The primary interface in `autoqrels` is `autoqrels.Labeler`. A `Labeler` exposes a
method, `infer_qrels(run, qrels)`, which returns a new set of qrels that covers the
provided run:

 - `run` is a Pandas DataFrame with the columns `query_id` (str), `doc_id` (str), and `score` (float)
 - `qrels` is a Pandas DataFrame with the columns `query_id` (str), `doc_id` (str), and `relevance` (int)
 - The return value is a Pandas DataFrame with the columns `query_id` (str), `doc_id` (str), and `relevance` (float)

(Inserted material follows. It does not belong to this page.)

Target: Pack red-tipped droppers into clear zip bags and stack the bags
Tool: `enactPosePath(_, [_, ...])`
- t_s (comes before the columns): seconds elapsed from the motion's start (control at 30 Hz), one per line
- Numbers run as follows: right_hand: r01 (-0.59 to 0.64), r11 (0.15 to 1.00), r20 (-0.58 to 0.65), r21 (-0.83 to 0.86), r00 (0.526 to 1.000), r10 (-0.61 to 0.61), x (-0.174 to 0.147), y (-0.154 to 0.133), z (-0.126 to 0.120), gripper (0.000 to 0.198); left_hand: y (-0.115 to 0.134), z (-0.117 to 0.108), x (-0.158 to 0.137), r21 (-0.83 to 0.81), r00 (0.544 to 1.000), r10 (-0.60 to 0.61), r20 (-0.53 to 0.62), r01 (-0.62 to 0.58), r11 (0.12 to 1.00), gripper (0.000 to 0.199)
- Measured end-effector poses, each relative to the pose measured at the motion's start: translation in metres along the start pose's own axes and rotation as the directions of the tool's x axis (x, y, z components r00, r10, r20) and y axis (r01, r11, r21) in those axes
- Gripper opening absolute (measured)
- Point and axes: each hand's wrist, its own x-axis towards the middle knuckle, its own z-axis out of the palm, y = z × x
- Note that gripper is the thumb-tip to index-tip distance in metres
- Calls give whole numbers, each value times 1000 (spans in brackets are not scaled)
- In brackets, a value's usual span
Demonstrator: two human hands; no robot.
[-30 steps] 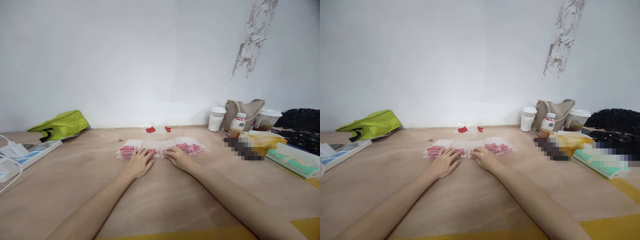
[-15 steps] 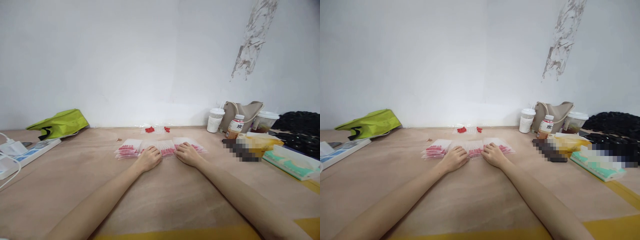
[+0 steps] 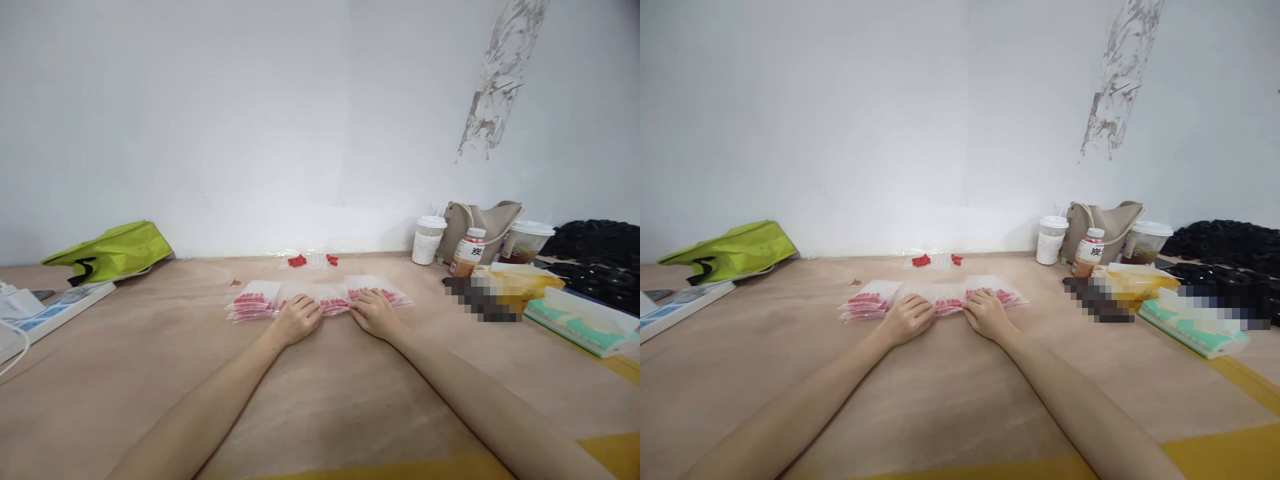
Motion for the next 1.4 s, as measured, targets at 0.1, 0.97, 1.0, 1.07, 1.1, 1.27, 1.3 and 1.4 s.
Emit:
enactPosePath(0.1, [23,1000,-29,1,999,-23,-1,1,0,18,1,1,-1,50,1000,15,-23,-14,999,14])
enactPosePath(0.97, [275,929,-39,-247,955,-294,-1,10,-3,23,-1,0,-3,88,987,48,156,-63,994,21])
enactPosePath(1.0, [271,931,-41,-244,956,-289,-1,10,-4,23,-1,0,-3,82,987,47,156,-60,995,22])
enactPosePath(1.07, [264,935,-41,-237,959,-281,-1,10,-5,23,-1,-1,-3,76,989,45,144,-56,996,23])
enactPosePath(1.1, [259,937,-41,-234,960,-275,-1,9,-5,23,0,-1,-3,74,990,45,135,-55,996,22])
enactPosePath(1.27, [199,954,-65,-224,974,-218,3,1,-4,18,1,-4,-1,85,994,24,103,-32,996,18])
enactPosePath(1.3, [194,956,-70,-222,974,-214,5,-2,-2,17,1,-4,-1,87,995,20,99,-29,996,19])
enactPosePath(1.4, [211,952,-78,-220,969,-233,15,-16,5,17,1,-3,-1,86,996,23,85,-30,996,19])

`Labeler`s also expose several measure definitions compatible with `ir_measures`:
[`labeler.SDCG@k`](https://ir-measur.es/en/latest/measures.html#sdcg),
[`labeler.RBP(p=persistence)`](https://ir-measur.es/en/latest/measures.html#rbp),
[`labeler.P@k`](https://ir-measur.es/en/latest/measures.html#p).
These measures can be used to calculate the corresponding effectivness, with the
addition of the labeler's inferred qrels. See the [ir-measures documentation](https://ir-measur.es/)
for more details.

We'll now explore the available `Labeler` implementations.

### `autoqrels.oneshot`: 1SL (One-shot Labeling)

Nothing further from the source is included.